Montag, 15. Juni 2026

Das Gegenüber

 Es ist mir tagtäglich fast ein unlösbares Rätsel, ein großes Geheimnis, das mich nicht loslässt. Es ist nicht aus starkem Willen, dass ich mich in das Unvollkommene wage, nicht bis ins letzte ergründbare der Gegensätze meiner eigenen Natur. Das Weibliche ruft mich, und ich frage mich, ob ich „Ihr“ richtig zuhören kann, ob „Sie“ mich meint, um dem inneren Drama der Widersprüche mit Respekt zu begegnen.

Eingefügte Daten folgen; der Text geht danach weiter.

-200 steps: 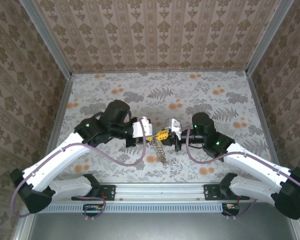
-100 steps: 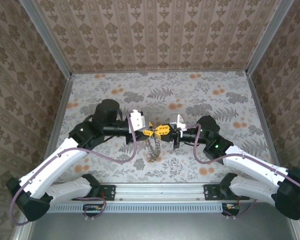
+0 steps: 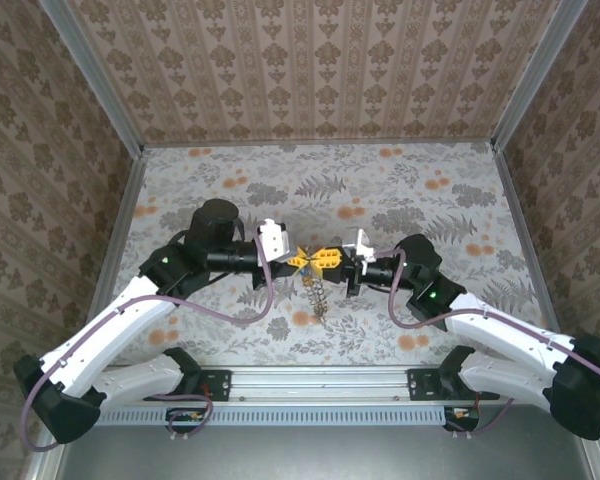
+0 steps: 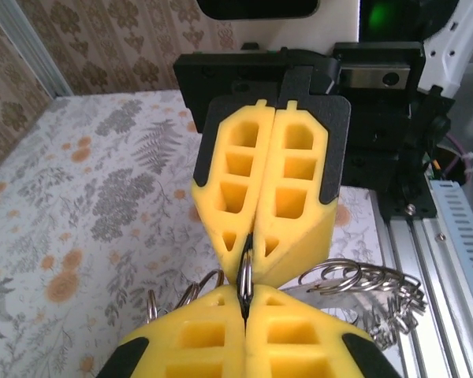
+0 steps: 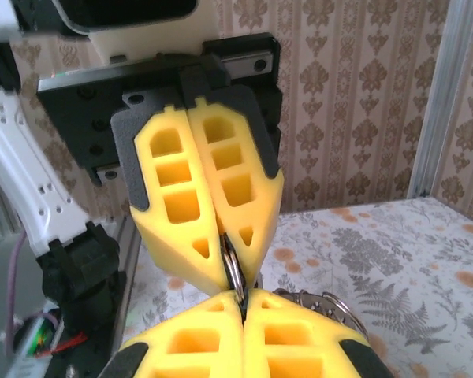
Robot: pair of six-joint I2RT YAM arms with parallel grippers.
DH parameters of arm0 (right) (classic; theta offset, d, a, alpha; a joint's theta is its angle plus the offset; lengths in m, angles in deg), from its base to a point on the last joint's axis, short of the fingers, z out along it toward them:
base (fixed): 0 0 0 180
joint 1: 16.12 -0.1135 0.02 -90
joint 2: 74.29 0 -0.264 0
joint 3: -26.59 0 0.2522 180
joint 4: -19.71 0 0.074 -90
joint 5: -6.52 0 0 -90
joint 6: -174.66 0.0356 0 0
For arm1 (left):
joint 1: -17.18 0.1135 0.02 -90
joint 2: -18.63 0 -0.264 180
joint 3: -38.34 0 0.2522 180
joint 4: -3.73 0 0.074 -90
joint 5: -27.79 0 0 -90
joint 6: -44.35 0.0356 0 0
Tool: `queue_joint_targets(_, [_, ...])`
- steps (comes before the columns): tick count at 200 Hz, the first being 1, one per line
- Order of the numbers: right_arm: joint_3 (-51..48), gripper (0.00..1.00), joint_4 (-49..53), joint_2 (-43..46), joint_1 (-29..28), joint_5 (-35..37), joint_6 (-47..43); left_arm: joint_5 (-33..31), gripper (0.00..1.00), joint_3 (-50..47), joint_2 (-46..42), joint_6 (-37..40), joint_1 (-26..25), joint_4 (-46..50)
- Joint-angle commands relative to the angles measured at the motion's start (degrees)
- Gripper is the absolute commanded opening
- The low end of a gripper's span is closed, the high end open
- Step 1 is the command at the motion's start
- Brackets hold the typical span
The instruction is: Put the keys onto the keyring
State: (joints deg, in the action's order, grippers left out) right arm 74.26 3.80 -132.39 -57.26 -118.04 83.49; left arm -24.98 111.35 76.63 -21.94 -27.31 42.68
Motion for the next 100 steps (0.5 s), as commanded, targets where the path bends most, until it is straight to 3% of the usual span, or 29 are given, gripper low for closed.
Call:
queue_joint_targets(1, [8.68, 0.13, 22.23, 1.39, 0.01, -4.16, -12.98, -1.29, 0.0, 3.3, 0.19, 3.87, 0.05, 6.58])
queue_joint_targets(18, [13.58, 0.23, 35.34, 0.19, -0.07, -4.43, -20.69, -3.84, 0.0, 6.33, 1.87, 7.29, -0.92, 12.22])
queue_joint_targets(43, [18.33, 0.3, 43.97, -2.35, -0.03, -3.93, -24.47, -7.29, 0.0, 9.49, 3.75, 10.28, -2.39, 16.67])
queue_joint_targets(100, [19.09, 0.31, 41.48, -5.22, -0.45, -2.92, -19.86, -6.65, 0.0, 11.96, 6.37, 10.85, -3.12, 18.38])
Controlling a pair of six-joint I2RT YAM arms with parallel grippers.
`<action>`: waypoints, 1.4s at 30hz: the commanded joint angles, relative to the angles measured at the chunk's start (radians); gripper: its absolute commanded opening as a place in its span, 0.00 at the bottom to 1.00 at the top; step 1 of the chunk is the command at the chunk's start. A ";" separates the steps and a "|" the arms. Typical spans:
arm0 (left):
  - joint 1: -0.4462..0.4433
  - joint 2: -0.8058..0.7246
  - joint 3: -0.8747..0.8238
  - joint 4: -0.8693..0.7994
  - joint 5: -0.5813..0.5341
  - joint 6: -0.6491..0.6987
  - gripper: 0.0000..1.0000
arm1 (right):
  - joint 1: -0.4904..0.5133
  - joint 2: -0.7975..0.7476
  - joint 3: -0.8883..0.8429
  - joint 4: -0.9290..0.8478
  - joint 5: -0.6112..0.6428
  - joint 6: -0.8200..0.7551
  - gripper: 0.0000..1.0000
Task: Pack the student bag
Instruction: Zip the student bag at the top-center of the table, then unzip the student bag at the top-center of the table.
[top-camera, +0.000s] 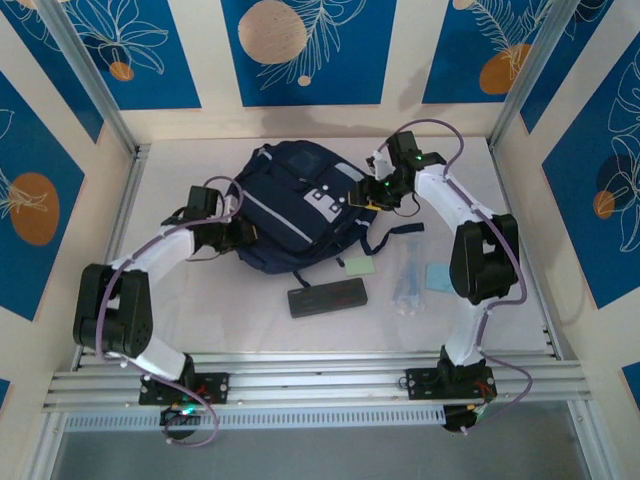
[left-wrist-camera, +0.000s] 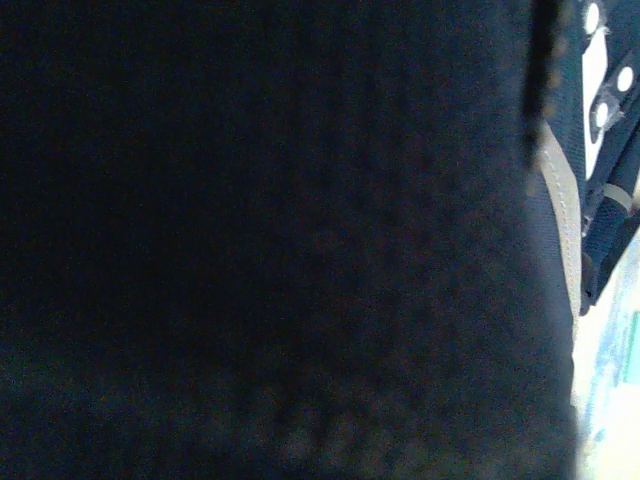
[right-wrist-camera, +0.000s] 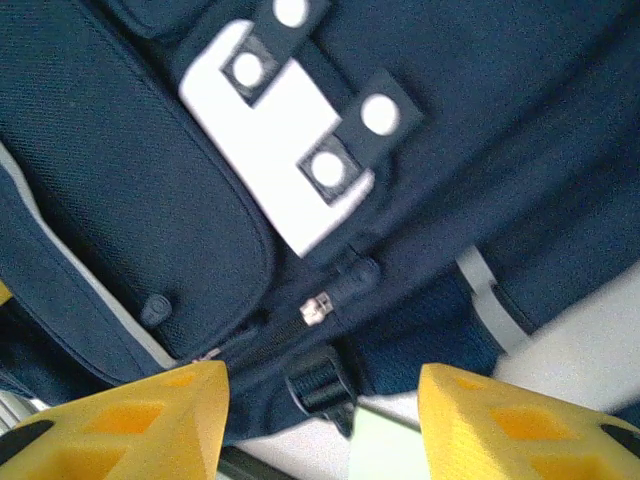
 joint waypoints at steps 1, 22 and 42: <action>0.005 0.066 0.094 0.020 -0.038 0.148 0.04 | 0.033 0.051 0.044 0.046 -0.011 0.039 0.54; 0.039 0.527 0.605 -0.146 -0.078 0.205 0.27 | 0.056 0.153 0.009 0.209 0.275 0.028 0.77; 0.042 0.549 0.621 -0.128 -0.077 0.179 0.25 | 0.231 0.142 -0.014 0.264 -0.071 0.137 0.73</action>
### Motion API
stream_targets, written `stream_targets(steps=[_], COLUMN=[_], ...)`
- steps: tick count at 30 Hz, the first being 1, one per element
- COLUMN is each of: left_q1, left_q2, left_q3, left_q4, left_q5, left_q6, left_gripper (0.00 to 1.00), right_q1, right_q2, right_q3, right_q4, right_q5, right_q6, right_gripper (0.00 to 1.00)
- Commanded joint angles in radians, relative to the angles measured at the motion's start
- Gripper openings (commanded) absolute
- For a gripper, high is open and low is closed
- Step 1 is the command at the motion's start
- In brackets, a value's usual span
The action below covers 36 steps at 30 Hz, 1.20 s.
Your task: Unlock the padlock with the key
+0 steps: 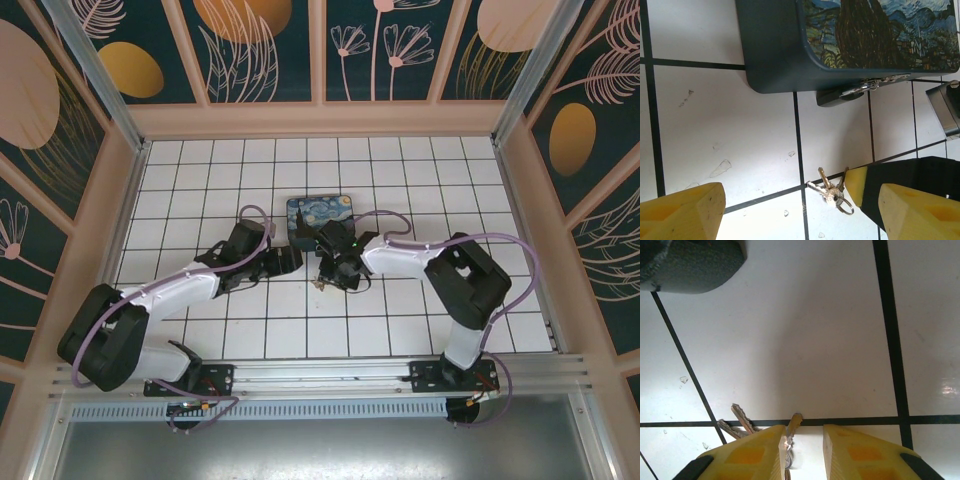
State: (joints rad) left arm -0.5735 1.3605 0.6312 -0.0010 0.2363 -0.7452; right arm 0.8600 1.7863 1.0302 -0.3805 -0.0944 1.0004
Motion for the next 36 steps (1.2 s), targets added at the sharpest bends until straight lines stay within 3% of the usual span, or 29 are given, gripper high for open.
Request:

Das Innerste des Gegenübers zieht mich tagtäglich, ob ich will oder nicht, in einen unauflöslichen Bann.

Im Sozialamt

 

Im Sozialamt bittet

ein Mann am Schalter

um ein neues Hemd

der Raum füllt sich

mit bedürftigen Menschen,

die ihrerseits ihre Bitte vortragen

ein Beamter stellt 

die beantragten Dinge

vor dem Schalter

auf den Boden,

auch einen hellgrauen Stiefel,

anstatt dem Hemd,

der genau an die Füße des Mannes passt

zwischen den Dingen 

findet er auch den zweiten

seine Schuhe findet er nicht wieder

es ist schon spät

in einem entfernten Stadtteil

sollte er in zehn Minuten

den vereinbarten Termin 

bei einem Arzt anwesend sein

der Beamte kommt auf ihn zu

er will ihm 

Indem er die Stiege 

in den Untergrund hinab zeigt,

noch auf weitere wichtige Habseligkeiten aufmerksam machen

er sei in Eile,

er werde auf sein Angebot zurückkommen.

Ohne die Schuhe geht er barfuß zur Transaktion.